Your task is to reproduce exactly the lines that run from the beginning of the data through the line where "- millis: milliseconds" appears.

==== Data

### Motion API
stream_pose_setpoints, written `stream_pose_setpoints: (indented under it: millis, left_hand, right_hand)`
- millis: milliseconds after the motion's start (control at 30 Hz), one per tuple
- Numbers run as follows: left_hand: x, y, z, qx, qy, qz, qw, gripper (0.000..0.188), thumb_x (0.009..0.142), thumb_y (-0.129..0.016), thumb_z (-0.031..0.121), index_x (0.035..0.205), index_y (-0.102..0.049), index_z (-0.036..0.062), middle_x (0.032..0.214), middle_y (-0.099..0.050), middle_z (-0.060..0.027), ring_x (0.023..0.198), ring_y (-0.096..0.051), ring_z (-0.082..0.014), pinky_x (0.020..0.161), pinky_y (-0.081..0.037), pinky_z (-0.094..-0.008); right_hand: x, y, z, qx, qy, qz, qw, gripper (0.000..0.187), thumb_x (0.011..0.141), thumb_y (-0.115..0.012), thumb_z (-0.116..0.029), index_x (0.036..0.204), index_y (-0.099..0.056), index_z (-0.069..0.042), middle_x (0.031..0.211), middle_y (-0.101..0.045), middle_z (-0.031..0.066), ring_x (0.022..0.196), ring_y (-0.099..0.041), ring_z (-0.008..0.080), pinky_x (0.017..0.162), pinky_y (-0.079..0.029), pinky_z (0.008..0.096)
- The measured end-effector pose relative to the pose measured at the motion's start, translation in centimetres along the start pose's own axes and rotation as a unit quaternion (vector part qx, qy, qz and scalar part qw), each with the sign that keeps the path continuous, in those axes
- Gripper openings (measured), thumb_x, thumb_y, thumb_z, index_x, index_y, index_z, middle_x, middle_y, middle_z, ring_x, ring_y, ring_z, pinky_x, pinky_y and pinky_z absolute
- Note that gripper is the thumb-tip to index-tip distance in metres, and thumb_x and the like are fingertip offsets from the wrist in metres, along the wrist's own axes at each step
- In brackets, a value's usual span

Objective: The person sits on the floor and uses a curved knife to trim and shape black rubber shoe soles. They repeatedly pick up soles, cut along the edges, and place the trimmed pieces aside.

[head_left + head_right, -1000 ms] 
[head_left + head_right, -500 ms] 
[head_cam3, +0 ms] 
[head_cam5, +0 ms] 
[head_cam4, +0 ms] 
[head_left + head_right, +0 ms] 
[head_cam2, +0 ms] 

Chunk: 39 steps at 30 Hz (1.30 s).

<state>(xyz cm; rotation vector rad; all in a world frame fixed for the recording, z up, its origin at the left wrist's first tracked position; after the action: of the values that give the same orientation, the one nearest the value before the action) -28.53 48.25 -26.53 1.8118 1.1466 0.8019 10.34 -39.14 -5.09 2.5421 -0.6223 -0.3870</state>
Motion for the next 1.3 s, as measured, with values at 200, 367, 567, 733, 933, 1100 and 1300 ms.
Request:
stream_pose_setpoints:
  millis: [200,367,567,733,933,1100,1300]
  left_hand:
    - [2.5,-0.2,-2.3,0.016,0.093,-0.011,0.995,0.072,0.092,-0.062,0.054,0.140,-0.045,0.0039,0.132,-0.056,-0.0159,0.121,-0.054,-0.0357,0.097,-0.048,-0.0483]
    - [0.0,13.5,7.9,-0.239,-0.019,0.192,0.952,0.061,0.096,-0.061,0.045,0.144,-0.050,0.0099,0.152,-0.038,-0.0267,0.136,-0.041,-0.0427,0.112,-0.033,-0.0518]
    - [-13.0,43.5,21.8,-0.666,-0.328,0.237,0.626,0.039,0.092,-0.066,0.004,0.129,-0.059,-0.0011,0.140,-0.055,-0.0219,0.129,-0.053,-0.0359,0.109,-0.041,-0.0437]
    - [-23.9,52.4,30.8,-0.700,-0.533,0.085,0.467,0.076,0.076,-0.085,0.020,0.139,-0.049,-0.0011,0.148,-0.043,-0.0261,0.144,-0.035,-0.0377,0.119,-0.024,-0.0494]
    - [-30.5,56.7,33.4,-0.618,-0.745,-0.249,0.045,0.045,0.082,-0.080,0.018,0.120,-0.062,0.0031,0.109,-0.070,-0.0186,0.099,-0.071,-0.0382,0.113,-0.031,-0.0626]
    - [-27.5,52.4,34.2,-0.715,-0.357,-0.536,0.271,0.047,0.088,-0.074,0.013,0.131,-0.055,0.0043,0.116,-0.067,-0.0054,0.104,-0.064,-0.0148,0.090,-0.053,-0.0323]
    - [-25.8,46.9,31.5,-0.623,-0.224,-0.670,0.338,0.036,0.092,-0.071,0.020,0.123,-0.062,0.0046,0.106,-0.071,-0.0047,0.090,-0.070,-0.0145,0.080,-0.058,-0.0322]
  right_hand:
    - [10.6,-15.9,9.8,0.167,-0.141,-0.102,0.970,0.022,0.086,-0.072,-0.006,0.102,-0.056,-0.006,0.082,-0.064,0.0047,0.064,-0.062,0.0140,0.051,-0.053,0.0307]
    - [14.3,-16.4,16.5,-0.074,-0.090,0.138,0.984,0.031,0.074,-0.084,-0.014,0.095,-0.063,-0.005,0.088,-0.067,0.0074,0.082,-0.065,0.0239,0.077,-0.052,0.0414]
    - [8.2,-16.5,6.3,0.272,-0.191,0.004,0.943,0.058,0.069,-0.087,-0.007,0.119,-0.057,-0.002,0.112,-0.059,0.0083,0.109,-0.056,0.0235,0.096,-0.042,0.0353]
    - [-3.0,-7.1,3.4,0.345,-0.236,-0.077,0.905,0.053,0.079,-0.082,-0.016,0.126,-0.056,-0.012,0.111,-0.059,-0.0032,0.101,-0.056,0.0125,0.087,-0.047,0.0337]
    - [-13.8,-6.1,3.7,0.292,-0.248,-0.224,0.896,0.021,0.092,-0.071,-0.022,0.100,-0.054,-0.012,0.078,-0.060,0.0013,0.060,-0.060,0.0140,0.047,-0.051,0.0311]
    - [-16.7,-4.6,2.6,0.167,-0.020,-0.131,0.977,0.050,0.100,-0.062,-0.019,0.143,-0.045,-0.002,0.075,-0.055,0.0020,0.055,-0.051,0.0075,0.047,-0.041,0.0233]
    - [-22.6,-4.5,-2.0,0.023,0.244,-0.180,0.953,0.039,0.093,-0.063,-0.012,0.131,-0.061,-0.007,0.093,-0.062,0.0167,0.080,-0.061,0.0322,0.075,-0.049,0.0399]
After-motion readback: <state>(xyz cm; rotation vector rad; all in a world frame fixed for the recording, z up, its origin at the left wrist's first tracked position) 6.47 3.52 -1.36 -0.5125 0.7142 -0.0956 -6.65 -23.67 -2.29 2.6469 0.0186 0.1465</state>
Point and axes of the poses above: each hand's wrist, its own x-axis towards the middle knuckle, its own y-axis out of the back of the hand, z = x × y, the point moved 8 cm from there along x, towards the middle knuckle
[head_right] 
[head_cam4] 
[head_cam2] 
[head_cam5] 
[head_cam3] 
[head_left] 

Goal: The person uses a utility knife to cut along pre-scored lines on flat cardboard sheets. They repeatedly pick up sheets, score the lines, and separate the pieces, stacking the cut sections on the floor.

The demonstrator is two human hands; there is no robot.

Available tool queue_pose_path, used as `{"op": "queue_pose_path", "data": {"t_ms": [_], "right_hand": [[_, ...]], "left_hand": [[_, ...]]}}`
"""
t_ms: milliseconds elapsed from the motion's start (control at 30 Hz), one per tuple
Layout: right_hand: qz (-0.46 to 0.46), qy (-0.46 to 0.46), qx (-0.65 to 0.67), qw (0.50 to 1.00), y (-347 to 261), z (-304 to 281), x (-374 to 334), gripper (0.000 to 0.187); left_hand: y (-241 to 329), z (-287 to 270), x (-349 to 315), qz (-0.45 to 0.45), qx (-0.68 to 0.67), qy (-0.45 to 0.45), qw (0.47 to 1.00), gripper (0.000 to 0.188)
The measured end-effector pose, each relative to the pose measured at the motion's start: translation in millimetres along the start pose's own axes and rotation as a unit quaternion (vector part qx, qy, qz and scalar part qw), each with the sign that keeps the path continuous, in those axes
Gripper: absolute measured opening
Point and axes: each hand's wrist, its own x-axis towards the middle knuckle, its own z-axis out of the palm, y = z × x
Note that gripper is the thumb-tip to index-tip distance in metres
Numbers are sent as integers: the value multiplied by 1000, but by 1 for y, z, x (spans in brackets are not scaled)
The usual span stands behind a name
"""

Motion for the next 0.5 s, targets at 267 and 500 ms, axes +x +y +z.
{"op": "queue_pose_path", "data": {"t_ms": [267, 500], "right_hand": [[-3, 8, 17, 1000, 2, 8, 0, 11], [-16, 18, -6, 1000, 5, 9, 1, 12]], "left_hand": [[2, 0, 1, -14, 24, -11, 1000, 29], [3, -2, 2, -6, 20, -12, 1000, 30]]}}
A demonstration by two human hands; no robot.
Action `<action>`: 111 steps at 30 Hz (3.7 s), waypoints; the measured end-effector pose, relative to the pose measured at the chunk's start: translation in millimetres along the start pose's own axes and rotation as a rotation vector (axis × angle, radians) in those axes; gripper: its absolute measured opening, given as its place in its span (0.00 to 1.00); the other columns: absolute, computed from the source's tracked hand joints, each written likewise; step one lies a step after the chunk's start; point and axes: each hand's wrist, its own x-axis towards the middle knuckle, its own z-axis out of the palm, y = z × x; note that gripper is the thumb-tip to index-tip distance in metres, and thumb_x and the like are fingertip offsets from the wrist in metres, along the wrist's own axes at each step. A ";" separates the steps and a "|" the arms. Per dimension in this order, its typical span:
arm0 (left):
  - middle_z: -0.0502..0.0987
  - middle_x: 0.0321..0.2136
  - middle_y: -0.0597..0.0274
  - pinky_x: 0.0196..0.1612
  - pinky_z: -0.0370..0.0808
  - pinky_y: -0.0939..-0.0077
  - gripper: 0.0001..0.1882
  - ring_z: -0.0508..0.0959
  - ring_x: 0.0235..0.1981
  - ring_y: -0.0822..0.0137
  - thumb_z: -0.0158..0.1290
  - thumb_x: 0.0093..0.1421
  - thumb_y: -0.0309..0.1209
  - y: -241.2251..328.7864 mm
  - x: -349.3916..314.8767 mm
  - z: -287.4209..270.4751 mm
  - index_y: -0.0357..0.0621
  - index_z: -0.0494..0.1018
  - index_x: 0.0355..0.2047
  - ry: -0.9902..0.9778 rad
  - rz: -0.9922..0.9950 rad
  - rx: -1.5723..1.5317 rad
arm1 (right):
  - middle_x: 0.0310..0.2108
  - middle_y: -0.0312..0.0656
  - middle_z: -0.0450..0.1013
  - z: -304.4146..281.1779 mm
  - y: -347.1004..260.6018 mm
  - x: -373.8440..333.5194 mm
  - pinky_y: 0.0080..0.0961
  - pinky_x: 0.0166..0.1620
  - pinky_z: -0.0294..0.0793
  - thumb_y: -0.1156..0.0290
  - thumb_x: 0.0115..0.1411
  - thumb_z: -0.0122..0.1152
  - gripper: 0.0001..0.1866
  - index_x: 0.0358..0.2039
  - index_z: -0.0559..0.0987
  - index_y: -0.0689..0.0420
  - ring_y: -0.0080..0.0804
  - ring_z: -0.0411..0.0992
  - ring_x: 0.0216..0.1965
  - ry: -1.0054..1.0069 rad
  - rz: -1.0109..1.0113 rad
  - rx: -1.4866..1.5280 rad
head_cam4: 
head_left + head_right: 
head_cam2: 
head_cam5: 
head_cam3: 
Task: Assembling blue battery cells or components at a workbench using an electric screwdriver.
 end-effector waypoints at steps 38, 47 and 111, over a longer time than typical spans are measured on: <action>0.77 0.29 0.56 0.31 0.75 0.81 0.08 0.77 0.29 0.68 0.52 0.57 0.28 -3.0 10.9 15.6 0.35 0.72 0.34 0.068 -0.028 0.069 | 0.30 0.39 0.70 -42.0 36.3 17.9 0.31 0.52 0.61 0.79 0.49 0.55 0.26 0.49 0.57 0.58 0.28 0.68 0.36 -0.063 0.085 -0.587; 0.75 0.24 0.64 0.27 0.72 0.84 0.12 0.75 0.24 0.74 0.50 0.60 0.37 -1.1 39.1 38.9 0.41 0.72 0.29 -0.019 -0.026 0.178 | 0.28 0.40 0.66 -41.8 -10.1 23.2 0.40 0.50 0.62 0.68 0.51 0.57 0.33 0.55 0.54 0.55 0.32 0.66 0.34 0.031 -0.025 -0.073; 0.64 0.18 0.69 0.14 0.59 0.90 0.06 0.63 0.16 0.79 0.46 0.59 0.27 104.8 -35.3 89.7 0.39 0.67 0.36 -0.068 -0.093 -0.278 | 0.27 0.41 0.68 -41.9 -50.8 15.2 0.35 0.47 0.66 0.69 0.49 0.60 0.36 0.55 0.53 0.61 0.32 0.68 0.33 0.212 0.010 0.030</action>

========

▶ [Solution to this task]
### Motion API
stream_pose_setpoints, written `stream_pose_setpoints: (indented under it: millis, left_hand, right_hand)`
- millis: milliseconds after the motion's start (control at 30 Hz), one per tuple

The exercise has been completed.